Sobre como a notícia da divulgação se soube na sociedade de advogados PLMJ, revelou que foi enviado email do Conselho de Administração aos afetados, mas ressalvou: "A maioria [dos advogados] não soube por essa informação, mas pelas notícias que saíram". Considerou o alegado acesso de Rui Pinto "ilegítimo e gravoso" e relatou não ter "nada de mediático ou que suscitasse interesse" na sua caixa de email ou computador da PLMJ.
12:18 | 29/10
Pedro Zagacho Gonçalves
Em seguida foi ouvido Manuel Rocha, advogado na PLMJ desde 2007. Está no departamento de Propriedade Intelectual e explicou que na sua caixa de email, alegadamente acedida e espiada por Rui Pinto, tinha "correspondência com clientes, advogados, análises clínicas", e no computador havia "ficheiros, peças processuais, jurisprudência, contactos", "praticamente todos" sujeitos a sigilo profissional.

Soube do alegado ataque através do conselho de administração e sobre publicação de documentos seus disse à procuradora Marta Viegas: "Não tenho ideia de terem sido publicados documentos meus". Disse não ter nada na sua caixa de email profissional e no computador sobre futebol (admitiu ter trabalhado com sponsors de alguns clubes, mas não diretamente relacionado com futebol) ou o universo Luanda Leaks.

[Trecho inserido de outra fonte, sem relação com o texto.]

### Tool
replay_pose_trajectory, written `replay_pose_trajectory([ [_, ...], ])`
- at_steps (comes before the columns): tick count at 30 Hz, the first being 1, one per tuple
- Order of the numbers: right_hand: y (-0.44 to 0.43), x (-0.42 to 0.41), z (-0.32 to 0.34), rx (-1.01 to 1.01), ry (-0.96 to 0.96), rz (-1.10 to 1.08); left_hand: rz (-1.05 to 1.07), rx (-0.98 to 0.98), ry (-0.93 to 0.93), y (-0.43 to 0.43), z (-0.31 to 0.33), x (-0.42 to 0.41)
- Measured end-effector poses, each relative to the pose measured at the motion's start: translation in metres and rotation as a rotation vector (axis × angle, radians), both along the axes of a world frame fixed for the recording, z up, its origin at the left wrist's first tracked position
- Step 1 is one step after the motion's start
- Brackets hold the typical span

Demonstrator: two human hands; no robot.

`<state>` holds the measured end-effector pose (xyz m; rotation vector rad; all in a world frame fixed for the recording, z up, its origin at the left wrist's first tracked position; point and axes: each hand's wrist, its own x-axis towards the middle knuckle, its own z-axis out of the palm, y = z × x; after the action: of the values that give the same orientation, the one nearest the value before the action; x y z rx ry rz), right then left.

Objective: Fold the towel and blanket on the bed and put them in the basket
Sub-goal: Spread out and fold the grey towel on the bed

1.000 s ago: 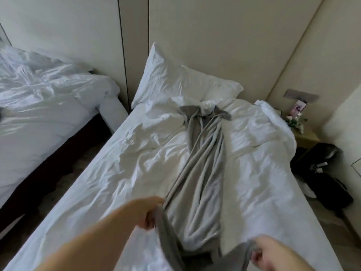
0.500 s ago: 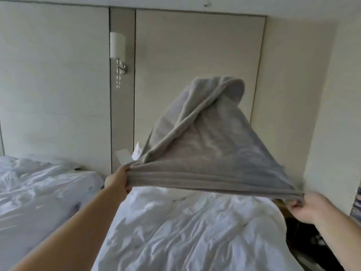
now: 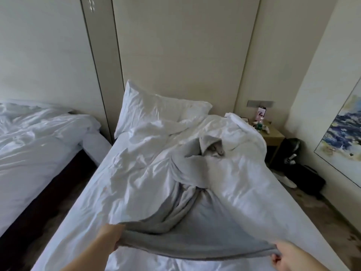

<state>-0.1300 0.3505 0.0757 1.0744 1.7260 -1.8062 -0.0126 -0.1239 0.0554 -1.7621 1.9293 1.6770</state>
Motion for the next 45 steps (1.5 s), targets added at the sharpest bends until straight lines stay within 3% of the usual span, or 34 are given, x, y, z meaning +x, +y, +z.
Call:
replay_pose_trajectory([
  [4, -0.011, 0.021, 0.023, -0.02, -0.123, 0.086, -0.011, 0.228, -0.038, 0.021, 0.028, 0.008],
  [6, -0.024, 0.004, 0.071, -0.052, -0.094, 0.167, -0.087, 0.205, 0.075, 0.024, 0.07, -0.008],
  [8, -0.035, -0.023, 0.14, -0.134, 0.234, 0.151, -0.079, 0.188, 0.539, 0.023, 0.127, -0.03],
  [10, -0.029, -0.039, 0.215, -0.421, 0.782, 0.037, -0.035, 0.282, 1.078, 0.018, 0.185, -0.037],
  [11, -0.018, -0.043, 0.24, -0.53, 0.971, 0.003, -0.008, 0.306, 1.243, 0.016, 0.201, -0.033],
  [12, -0.007, -0.044, 0.249, -0.575, 1.042, -0.028, 0.021, 0.269, 1.261, 0.015, 0.205, -0.026],
  [14, 0.01, -0.031, 0.224, -0.402, 0.871, -0.08, 0.02, 0.027, 0.915, 0.023, 0.182, -0.007],
  [16, 0.012, -0.003, 0.161, -0.121, 0.468, -0.053, 0.007, -0.129, 0.508, 0.034, 0.125, 0.018],
  [18, 0.02, 0.039, 0.087, -0.059, 0.128, -0.014, 0.045, -0.086, 0.318, 0.047, 0.074, 0.051],
  [20, 0.034, 0.087, 0.038, -0.074, -0.046, -0.018, 0.083, -0.051, 0.197, 0.053, 0.034, 0.088],
  [26, 0.067, 0.17, -0.014, 0.009, -0.115, -0.013, -0.008, -0.107, 0.029, 0.073, -0.019, 0.179],
  [35, 0.085, 0.29, -0.001, 0.07, -0.042, -0.064, -0.16, -0.23, 0.077, 0.091, -0.013, 0.275],
  [45, 0.132, 0.465, -0.03, 0.3, -0.196, 0.055, -0.35, -0.309, -0.073, 0.13, -0.028, 0.465],
])
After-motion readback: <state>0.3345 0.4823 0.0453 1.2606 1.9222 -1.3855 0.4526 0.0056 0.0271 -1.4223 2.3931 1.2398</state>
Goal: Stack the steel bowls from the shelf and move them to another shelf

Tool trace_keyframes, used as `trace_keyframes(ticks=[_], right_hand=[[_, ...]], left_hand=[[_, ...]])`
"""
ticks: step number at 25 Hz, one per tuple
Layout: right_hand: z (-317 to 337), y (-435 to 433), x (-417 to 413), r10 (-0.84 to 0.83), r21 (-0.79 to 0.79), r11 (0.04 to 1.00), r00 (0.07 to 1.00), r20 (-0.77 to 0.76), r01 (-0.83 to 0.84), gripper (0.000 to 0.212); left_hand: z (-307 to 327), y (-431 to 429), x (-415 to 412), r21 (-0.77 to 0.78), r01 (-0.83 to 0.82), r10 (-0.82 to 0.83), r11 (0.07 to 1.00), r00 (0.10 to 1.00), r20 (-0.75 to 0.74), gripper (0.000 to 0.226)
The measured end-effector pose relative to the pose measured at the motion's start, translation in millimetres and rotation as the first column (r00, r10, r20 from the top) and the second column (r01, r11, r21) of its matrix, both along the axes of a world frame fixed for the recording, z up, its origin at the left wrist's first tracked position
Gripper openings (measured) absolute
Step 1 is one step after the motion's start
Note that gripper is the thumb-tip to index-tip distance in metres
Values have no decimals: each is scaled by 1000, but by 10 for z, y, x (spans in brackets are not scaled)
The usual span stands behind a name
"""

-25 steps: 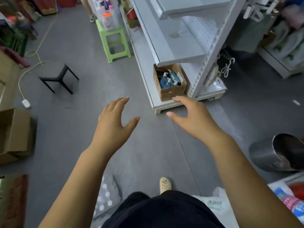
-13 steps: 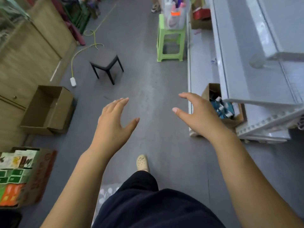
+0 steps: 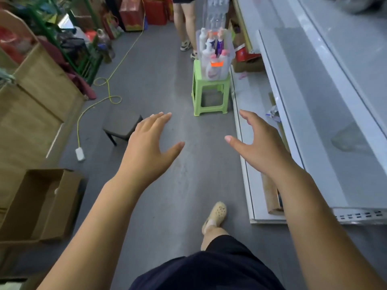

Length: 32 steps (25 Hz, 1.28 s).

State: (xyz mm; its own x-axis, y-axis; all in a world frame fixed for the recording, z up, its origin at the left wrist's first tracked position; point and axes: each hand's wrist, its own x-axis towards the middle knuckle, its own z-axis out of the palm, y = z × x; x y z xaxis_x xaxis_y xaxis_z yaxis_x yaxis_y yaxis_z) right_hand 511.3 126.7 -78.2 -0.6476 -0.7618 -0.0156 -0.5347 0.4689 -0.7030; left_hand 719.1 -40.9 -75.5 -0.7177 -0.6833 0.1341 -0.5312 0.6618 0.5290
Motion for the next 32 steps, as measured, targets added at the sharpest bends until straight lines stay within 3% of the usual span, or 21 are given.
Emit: trace_keyframes(ticks=[10,15,20,26,32], right_hand=[[431,-1412,-2243,8,-94,995,989,-147,-22,69],[506,-1637,-3049,-136,-120,985,983,-124,121,67],[406,-1754,-3788,-344,-114,937,930,-132,330,66],[479,-1807,-4406,-699,-102,713,715,-21,694,67],[357,-1843,-4591,-895,-72,443,445,17,893,70]], left_hand=[[300,-1457,-2145,-92,-74,65,993,993,-100,75],[270,-1836,-3195,-52,49,-55,997,991,-124,74],[187,-2269,-4475,-36,297,-299,954,944,-140,74],[266,-2651,-6050,-22,679,-678,734,729,-90,79],[320,-2818,-7140,-17,848,-846,530,527,-86,78]])
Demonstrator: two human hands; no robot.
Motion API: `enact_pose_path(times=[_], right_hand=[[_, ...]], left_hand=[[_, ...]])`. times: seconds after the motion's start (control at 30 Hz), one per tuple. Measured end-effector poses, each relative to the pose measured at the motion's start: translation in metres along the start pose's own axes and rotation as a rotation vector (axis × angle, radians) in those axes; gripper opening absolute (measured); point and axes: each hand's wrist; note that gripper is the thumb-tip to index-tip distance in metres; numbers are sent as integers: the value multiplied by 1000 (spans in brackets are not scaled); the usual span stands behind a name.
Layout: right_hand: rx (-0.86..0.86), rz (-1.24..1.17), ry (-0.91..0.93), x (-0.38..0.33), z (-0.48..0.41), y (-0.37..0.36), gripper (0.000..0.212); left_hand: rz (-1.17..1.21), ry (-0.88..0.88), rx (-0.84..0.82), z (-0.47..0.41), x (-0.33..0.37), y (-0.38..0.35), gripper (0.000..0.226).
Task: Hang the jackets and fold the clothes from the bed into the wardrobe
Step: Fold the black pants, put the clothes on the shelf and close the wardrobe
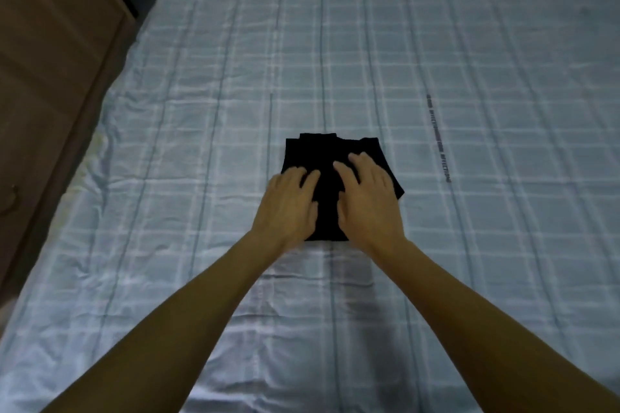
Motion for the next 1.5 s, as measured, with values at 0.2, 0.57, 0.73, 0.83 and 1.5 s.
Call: enact_pose_path(times=[0.2, 0.57, 0.73, 0.83, 1.5], right_hand=[[-501, 173, -22, 24, 8, -37, 79], [-489, 370, 42, 36, -5, -66, 113], [-472, 287, -41, 32, -20, -65, 81], [-476, 262, -43, 28, -25, -66, 69], [-78, 129, 478, -120, -77, 143, 70]], left_hand=[[-53, 8, -307, 22, -18, -55, 99], [-125, -100, -183, 1, -24, -82, 101], [-170, -18, -255, -23, -21, -78, 93], [-186, 38, -250, -32, -14, -74, 77], [-429, 340, 226, 22, 31, 193, 80]])
Point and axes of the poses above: each hand's wrist, its own z-axis away from the middle knuckle, its own y-axis out of the back of the hand, x = y × z, and after that the axes turned 6 degrees about -y, right-handed
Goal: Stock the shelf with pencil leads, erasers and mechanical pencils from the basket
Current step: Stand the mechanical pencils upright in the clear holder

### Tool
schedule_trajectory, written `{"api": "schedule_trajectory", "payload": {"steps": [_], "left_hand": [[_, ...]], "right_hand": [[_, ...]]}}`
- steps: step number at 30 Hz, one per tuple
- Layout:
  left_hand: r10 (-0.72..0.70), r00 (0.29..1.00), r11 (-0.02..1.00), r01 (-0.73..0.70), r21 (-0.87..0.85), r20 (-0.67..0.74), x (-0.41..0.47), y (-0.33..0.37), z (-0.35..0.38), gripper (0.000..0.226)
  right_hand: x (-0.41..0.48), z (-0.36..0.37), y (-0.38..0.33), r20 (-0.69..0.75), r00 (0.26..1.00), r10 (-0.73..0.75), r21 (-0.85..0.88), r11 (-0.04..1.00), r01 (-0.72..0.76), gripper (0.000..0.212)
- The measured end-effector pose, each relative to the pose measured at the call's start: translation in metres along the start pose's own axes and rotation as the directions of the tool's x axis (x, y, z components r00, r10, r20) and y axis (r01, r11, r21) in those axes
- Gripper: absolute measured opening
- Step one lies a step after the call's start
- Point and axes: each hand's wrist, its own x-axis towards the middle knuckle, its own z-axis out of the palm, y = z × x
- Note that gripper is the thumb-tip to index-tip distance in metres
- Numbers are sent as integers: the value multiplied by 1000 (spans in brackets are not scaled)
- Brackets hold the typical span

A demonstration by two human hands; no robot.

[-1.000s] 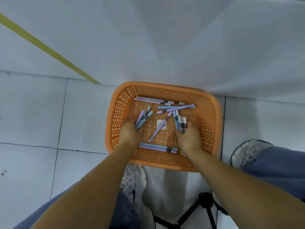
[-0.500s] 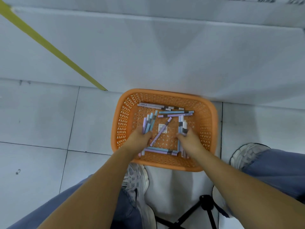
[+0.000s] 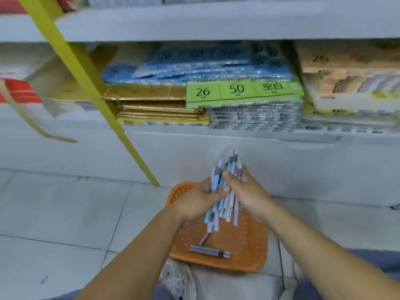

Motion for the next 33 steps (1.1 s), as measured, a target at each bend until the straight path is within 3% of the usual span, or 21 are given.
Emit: {"api": "schedule_trajectory", "payload": {"steps": [5, 7, 10, 15, 19, 22, 24, 28, 33], "left_hand": [[131, 991, 986, -132, 98, 14, -31, 91, 3, 39], [176, 983, 982, -178, 66, 43, -42, 122, 5, 32], [261, 965, 965, -260, 35, -8, -52, 158, 9, 14], [362, 927, 931, -364, -10, -101, -57, 200, 16, 11], [397, 906, 911, -409, -56, -147, -47, 209, 22, 14], [405, 881, 907, -421, -16, -244, -36, 215, 20, 28], [413, 870, 903, -429, -1, -268, -34, 220, 16, 30], [465, 851, 884, -459, 84, -244, -32, 229, 8, 22], [520, 797, 851, -514, 109, -307, -32, 250, 12, 17]], "right_hand": [[-21, -20, -83, 43, 983, -178, -36, 983, 179, 44], [-29, -25, -114, 67, 972, -225, -72, 971, 229, 51], [-43, -33, -158, 67, 951, -303, -142, 940, 310, 47], [-51, -47, -217, 95, 906, -412, -161, 892, 422, 49], [-46, -58, -233, 180, 867, -465, -221, 839, 497, 29], [-35, -73, -238, 98, 855, -509, -239, 822, 517, 24], [-33, -82, -244, 55, 848, -526, -132, 838, 529, 22], [-29, -85, -252, 15, 827, -562, -63, 825, 561, 41], [-36, -92, -278, -131, 783, -609, 18, 788, 616, 41]]}}
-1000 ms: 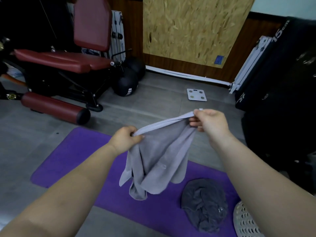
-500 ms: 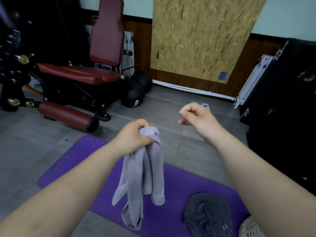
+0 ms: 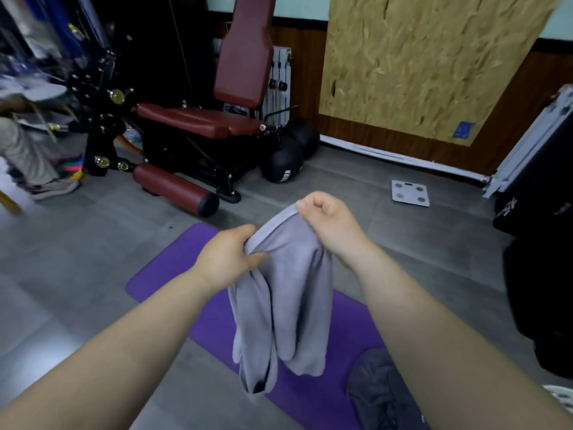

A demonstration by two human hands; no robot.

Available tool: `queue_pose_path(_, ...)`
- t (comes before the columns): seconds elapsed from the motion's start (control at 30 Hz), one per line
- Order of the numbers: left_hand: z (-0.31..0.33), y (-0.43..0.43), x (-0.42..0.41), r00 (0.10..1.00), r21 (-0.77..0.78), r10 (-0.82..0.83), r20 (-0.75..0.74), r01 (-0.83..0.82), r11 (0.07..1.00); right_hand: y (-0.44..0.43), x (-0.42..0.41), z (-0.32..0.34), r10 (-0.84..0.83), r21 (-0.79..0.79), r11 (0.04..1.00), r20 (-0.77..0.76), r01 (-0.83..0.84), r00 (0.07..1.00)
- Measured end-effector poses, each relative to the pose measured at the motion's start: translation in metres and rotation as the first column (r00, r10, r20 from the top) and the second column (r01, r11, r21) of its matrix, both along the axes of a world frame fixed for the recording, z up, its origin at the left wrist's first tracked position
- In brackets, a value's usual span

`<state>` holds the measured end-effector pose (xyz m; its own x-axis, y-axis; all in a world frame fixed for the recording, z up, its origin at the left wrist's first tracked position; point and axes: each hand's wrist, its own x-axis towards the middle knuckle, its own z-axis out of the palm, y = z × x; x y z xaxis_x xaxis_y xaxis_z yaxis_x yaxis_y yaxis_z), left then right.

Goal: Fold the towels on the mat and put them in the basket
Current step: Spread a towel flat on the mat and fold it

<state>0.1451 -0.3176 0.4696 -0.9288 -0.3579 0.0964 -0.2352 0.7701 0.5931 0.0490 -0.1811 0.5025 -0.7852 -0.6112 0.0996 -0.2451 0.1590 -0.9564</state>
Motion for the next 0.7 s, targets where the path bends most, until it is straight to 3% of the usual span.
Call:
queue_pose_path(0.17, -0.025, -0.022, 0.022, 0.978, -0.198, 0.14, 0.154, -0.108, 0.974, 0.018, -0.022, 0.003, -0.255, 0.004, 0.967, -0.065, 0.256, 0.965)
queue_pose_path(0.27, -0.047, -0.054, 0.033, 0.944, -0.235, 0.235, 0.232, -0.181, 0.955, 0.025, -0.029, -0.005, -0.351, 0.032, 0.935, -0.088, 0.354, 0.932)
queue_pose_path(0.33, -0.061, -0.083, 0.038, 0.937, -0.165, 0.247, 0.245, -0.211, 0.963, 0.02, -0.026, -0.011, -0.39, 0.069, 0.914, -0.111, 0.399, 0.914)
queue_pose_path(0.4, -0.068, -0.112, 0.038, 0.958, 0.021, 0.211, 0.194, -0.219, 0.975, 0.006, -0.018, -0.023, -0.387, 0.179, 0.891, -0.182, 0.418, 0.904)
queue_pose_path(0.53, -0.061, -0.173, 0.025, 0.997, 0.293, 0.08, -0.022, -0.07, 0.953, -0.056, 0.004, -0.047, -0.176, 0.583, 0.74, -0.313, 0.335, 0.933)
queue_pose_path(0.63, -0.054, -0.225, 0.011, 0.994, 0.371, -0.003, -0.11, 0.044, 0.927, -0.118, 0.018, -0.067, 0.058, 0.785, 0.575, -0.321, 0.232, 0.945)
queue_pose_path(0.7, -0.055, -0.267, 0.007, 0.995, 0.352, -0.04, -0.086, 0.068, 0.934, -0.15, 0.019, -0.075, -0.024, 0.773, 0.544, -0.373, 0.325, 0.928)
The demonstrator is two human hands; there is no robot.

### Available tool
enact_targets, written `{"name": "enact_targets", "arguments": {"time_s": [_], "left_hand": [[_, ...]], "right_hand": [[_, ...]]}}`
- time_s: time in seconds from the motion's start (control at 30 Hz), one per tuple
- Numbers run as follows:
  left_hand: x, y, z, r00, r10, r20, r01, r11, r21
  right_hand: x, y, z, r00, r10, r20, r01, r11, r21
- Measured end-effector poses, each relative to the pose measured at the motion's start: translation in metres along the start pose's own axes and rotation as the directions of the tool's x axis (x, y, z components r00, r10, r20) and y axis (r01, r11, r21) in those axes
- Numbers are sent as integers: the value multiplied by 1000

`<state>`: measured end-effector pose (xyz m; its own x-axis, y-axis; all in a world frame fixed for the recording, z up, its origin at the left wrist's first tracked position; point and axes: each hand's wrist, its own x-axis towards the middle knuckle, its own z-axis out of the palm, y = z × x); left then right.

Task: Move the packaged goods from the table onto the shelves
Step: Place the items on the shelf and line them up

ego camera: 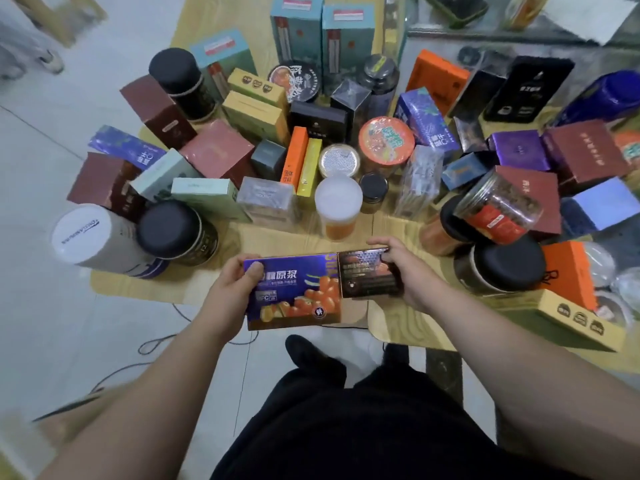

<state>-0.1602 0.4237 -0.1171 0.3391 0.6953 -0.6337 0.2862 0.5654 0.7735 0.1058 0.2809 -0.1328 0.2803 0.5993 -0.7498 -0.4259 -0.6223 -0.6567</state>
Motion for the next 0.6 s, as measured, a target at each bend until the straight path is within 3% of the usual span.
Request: {"name": "enact_targets", "arguments": {"time_s": [0.13, 0.3, 0.4, 0.6], "left_hand": [[-33, -3, 7, 979, -65, -194, 26, 980, -197], [-93, -11, -7, 890, 1, -456, -154, 942, -299], [-146, -29, -11, 809, -15, -588, -260, 888, -380], [-269, -88, -10, 680, -148, -718, -374, 773, -512]], "right_hand": [[-8, -20, 14, 995, -25, 99, 33, 997, -75], [-30, -45, 40, 959, -55, 276, 116, 971, -207], [-52, -45, 67, 905, -71, 420, 196, 945, -262], [-112, -7, 126, 763, 18, 646, 292, 882, -370]]}}
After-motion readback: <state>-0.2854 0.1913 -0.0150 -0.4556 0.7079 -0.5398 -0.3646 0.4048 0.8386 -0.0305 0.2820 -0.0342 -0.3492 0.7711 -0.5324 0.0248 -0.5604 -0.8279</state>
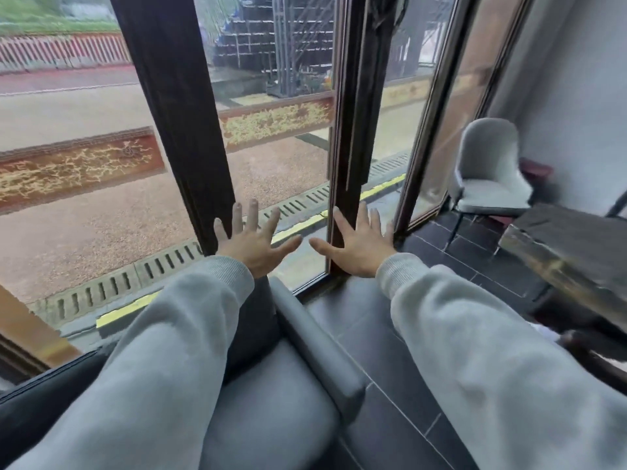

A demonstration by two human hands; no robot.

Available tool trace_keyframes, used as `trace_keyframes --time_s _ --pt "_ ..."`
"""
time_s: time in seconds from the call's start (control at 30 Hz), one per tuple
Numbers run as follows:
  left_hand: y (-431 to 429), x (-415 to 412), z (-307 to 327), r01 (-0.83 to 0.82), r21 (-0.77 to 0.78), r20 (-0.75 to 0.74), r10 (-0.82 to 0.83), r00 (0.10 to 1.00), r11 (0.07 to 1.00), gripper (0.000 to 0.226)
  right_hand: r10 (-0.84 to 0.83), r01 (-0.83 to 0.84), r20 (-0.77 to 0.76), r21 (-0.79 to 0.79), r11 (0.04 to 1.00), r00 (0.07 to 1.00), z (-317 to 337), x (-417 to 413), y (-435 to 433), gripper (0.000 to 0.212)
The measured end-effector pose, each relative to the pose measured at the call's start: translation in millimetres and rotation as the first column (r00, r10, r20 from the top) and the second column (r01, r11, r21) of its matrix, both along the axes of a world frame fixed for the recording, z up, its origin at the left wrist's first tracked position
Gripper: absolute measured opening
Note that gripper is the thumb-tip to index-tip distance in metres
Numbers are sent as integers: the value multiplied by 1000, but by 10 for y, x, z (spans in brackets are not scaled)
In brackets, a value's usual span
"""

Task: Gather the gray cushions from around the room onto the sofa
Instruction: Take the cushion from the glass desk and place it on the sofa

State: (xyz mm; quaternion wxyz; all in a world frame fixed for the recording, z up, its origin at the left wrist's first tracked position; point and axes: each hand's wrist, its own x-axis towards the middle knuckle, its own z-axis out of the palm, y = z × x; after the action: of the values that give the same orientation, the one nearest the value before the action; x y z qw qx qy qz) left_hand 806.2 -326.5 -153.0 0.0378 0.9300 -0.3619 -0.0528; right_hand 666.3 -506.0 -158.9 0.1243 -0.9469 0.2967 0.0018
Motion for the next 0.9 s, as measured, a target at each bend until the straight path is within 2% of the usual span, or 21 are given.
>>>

Logo depois foi ouvida, também como testemunha, Maria Diogo Tavares, advogada estagiária na PLMJ, que trabalhava na equipa de João Medeiros, Inês Almeida Costa e Rui Costa Pereira (assistentes já ouvidos em tribunal). Sobre os documentos divulgados no Mercado do Benfica disse à procuradora: "Não excluo a possibilidade de terem sido feitos por mim ou estarem no meu computador. Soube mas não vi nada nesses sites".
12:11 | 29/10
Pedro Zagacho Gonçalves
Paulo Henriques, que foi treinador principal da equipa de futebol sub-16 do Sporting entre 2015 e 2017,  relatou que tinha maioritariamente emails profissionais na caixa de email do clube e que não se apercebeu dos acessos alegadamente feitos por Rui Pinto. A testemunha negou que tivesse feito os acessos que o MP atribui a Rui Pinto, feitos com um IP da Hungria.

Também Felipe Celikkaya, que em 2015 era treinador de futebol da equipa sub-19 do Sporting, explicou que tinha apenas "emails do universo Sporting e comunicação interna" na sua caixa de correio electrónico do clube. Não se apercebeu de nenhuma publicação na Internet de documentos que pudessem ter sido extraídos da sua conta de email.
09:57 | 29/10
Tem lugar esta quinta-feira, no Campus de Justiça, em Lisboa, a 19.ª sessão do julgamento de Rui Pinto no âmbito do processo Football Leaks. O hacker português está acusado de 90 crimes, incluindo tentativa de extorsão ao fundo desportivo Doyen, sabotagem informática ao Sporting, violação de correspondência, acesso indevido e acesso ilegítimo.

Durante a manhã são ouvidos Felipe Celikkaya e Paulo Henriques, que foram treinadores no Sporting, assim como os advogados da PLMJ (sociedade que terá sido alvo de Rui Pinto, por ligações ao caso E-Toupeira e Isabel dos Santos) Pedro Rosa, Maria Diogo Tavares e Manuel Rocha. Será ainda ouvido esta manhã Jordão Palma, responsável pela segurança informática da sociedade de advogados PLMJ.

À tarde são ouvidos como testemunhas os advogados da PLMJ Sónia Pacheco, António Moreira, Francisco Martins e Maria João Mata.